Born in Addis Ababa in 1955, the second of three sons of Indian parents recruited by Emperor Haile Selassie to teach in Ethiopia, he grew up near the capital and began his medical training there. When the emperor was deposed, Verghese briefly joined his parents in the United States, working as an orderly, or nursing assistant, in a series of hospitals and nursing homes before completing his medical education in India at Madras Medical College. His experiences of civil unrest and his time as a hospital orderly were to leave a significant mark on his life and work.

After graduation, he left India for a medical residency in the United States and, like many other foreign medical graduates, he found only the less popular hospitals and communities open to him, an experience he described in a 1997 New Yorker article, “The Cowpath to America.”

Abraham Verghese’s early years as an orderly, his care of terminal AIDS patients and the insights he gained from the deep relationships he formed and the suffering he witnessed were transformative. Though he wrote a seminal scientific paper, he felt the sometimes cold and unimaginative language of science could not begin to capture the nature of the experience for patients and families, nor did it convey his own feelings as he witnessed their journeys. These were the cumulative experiences around which his first book, “My Own Country: A Doctor’s Story,” is centered.

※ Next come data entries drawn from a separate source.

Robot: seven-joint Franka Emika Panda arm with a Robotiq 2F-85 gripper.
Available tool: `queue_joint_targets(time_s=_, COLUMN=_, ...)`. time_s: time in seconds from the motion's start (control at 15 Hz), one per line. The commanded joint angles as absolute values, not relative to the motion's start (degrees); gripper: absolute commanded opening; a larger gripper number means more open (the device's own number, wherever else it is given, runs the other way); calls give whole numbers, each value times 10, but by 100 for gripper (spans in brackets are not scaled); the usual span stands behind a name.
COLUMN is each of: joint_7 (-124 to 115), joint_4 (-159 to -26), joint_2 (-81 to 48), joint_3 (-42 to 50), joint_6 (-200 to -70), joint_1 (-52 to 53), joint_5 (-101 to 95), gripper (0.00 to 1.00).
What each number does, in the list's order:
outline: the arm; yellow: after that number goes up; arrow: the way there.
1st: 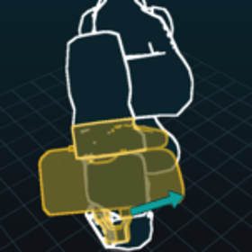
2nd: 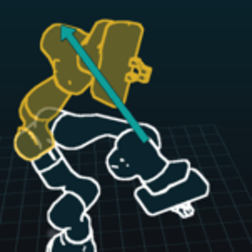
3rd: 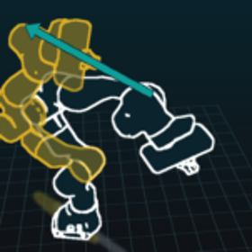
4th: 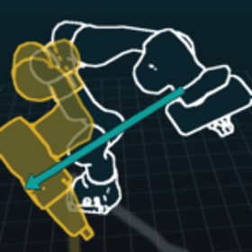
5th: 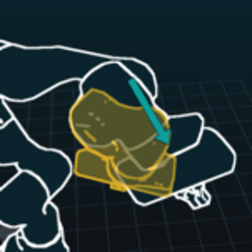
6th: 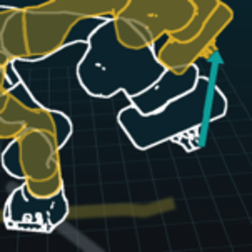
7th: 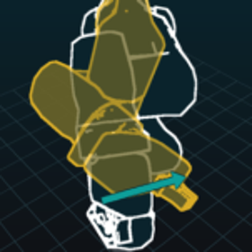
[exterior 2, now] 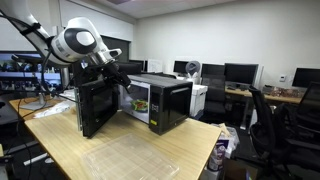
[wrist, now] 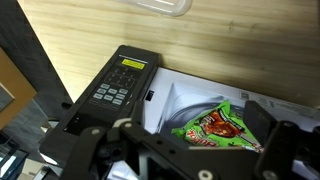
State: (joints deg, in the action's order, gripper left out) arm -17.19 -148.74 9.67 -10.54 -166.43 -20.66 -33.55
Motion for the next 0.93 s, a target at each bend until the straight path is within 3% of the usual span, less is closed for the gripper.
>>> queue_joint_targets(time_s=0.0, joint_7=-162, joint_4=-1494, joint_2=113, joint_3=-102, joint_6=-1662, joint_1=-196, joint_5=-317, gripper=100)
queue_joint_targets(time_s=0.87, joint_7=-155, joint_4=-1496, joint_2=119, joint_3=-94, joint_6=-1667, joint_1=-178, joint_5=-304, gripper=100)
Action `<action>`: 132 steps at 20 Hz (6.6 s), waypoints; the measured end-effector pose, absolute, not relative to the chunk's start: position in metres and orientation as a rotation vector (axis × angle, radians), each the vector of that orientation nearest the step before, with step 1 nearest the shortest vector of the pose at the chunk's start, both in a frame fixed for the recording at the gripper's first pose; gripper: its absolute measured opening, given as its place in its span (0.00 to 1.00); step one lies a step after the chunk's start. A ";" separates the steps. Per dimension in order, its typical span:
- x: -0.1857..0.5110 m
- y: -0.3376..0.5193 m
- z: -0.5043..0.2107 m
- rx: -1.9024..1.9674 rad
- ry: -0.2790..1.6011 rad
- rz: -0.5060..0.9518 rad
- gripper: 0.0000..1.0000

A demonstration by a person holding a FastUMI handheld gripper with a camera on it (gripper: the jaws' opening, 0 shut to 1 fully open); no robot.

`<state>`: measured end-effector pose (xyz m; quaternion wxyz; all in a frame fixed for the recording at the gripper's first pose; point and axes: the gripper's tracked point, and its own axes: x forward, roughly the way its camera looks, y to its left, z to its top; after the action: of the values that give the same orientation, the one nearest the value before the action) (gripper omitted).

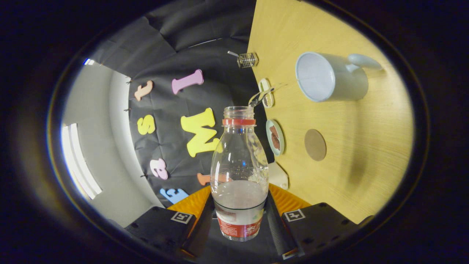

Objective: Take the bottle from table, then pour the juice into the cup, finally place the bottle on the coaster

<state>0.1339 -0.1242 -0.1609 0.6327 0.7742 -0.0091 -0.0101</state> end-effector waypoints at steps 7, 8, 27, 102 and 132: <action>0.137 -0.129 -0.169 1.777 -0.012 -0.025 0.76; 0.137 -0.129 -0.171 1.779 -0.017 -0.032 0.76; 0.146 -0.131 -0.158 1.838 -0.047 -0.028 0.75; 0.133 -0.142 -0.147 2.010 -0.001 -0.065 0.75; 0.189 -0.087 -0.111 0.185 0.125 -0.091 0.77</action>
<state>0.1885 -0.0875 -0.1109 0.9927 0.0924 0.0625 -0.0453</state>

As his interest in writing grew, he took time off from medicine to study at the Iowa Writers Workshop, where he earned an MFA in 1991. Since then, his work has appeared in the New Yorker, Texas Monthly, Atlantic, The New York Times, The New York Times magazine, Granta, Forbes and The Wall Street Journal, among others.

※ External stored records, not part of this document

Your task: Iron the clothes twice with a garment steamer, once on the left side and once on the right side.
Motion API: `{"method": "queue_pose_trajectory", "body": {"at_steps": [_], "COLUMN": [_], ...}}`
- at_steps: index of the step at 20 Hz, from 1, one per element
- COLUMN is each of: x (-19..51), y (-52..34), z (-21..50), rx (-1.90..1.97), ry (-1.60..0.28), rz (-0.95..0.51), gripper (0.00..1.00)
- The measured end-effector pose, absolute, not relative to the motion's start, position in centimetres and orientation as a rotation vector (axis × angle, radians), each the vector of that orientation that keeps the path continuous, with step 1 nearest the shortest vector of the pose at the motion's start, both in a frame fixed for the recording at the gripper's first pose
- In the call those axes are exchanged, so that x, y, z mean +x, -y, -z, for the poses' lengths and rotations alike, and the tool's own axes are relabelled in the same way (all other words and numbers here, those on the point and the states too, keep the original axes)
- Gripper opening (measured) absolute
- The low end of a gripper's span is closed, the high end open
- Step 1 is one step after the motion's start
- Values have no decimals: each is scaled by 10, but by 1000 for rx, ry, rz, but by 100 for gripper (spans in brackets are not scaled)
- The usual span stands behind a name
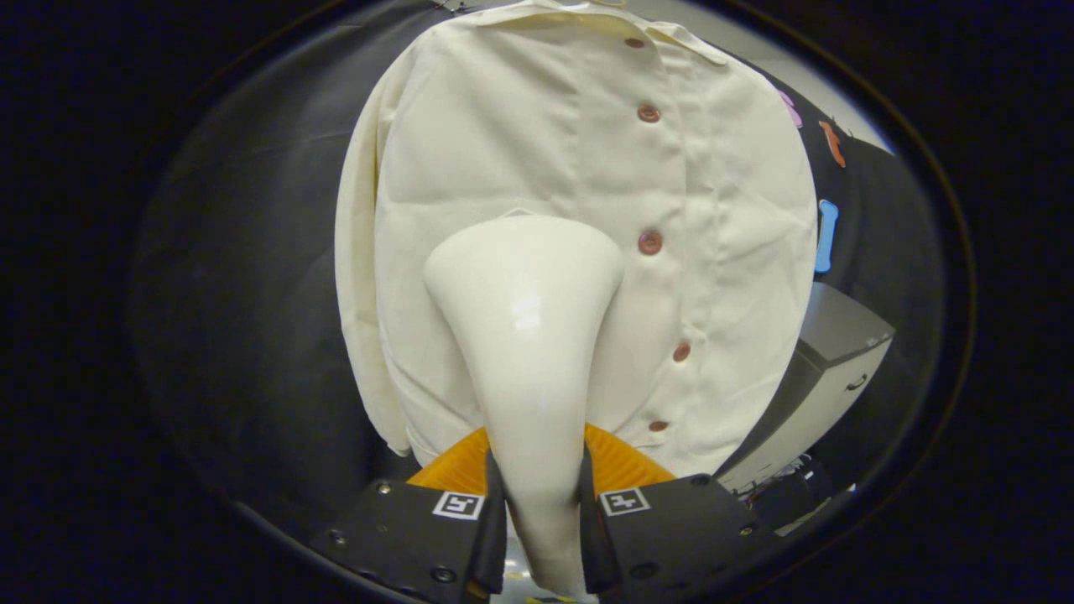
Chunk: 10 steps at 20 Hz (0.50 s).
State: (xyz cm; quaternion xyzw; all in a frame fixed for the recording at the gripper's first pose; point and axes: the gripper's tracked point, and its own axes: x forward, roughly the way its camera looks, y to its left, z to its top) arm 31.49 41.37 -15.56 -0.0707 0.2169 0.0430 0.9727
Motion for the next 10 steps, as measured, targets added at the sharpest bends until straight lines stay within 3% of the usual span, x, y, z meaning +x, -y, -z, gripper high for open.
{"method": "queue_pose_trajectory", "body": {"at_steps": [10], "x": [282], "y": [-404], "z": [242], "rx": [-164], "ry": [-582], "rz": [-59], "gripper": [36]}}
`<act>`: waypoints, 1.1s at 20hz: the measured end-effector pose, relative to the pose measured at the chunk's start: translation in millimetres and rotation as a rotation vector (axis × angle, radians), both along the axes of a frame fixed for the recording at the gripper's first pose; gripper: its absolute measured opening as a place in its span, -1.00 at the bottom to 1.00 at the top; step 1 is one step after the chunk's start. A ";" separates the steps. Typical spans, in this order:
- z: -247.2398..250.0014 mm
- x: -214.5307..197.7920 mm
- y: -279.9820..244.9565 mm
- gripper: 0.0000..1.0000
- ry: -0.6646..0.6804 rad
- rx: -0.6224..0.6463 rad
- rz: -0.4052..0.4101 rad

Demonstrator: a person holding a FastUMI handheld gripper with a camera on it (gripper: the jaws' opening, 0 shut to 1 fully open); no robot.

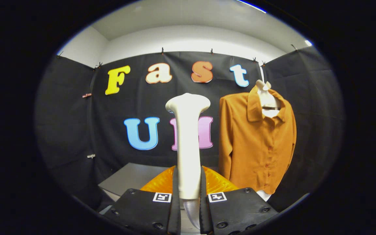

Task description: Iron the clothes twice with a garment steamer, once on the left side and once on the right side.

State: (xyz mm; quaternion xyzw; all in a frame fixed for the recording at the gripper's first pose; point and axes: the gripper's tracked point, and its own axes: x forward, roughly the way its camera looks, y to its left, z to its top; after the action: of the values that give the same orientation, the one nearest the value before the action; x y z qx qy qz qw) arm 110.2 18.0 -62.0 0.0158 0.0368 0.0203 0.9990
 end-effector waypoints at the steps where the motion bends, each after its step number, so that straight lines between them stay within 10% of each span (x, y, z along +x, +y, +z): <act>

After leaving Iowa, Verghese became professor of medicine and chief of the Division of Infectious Diseases at Texas Tech Health Sciences Center in El Paso, Texas, where he lived for the next 11 years. In El Paso, he finished his first book, chosen as one of the Best Books of the Year by TIME and later filmed for Showtime as “My Own Country,” directed by Mira Nair and starring Naveen Andrews. His second bestselling book, “The Tennis Partner: A Story of Friendship and Loss,” explored his friend and frequent tennis partner’s losing struggle with addiction. “The Tennis Partner” was a New York Times Notable Book of the Year.

In his writing and work, Abraham Verghese continues to emphasize the importance of bedside medicine and physical examination in an era of advanced medical technology. He contends that the patient in the bed often gets less attention than the patient data in the computer. His December 2008 article in the New England Journal of Medicine, “Culture Shock: Patient as Icon, Icon as Patient,” clearly lays out his viewpoint.

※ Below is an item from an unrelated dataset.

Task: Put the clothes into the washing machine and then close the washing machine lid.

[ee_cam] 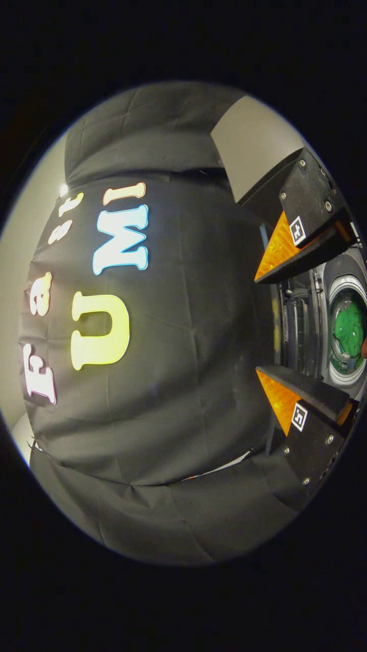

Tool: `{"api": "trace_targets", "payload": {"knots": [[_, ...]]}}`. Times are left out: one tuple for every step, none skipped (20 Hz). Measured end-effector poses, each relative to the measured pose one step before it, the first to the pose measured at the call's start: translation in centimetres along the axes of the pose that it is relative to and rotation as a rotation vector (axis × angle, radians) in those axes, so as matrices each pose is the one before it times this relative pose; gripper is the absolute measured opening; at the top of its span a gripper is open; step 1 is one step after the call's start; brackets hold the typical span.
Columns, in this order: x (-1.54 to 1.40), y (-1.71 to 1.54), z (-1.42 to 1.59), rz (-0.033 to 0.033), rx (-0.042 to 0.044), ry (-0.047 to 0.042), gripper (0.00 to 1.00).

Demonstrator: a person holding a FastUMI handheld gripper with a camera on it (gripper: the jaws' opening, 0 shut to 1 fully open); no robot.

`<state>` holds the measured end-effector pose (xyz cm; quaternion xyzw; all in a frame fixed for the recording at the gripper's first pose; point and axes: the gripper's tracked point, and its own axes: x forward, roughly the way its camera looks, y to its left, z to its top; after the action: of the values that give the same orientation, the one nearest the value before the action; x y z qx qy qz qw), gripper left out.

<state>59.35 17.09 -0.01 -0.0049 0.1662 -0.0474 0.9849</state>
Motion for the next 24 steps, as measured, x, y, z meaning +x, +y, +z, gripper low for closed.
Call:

In speaking about his novel, “Cutting for Stone,” he also addressed the issue: “I wanted the reader to see how entering medicine was a passionate quest, a romantic pursuit, a spiritual calling, a privileged yet hazardous undertaking. It’s a view of medicine I don’t think too many young people see in the West because, frankly, in the sterile hallways of modern medical-industrial complexes, where physicians and nurses are hunkered down behind computer monitors and patients are whisked off here and there for all manner of tests, that side of medicine gets lost.”

Today, as a popular invited speaker, Verghese has more forums beyond his writing in which to share his views on patient care. He speaks widely on the subject, as well as giving talks and readings from his books. At the Stanford School of Medicine, he has led the effort to establish the Stanford 25, where residents and students are taught techniques and skills to recognize the basic phenotypic expressions of disease that manifest as abnormal physical signs.

 ABOUT THE MODERATOR

Elisabeth Egan is an editor and writer at the New York Times Book Review. Her novel, “A Window Opens,” came out in 2015.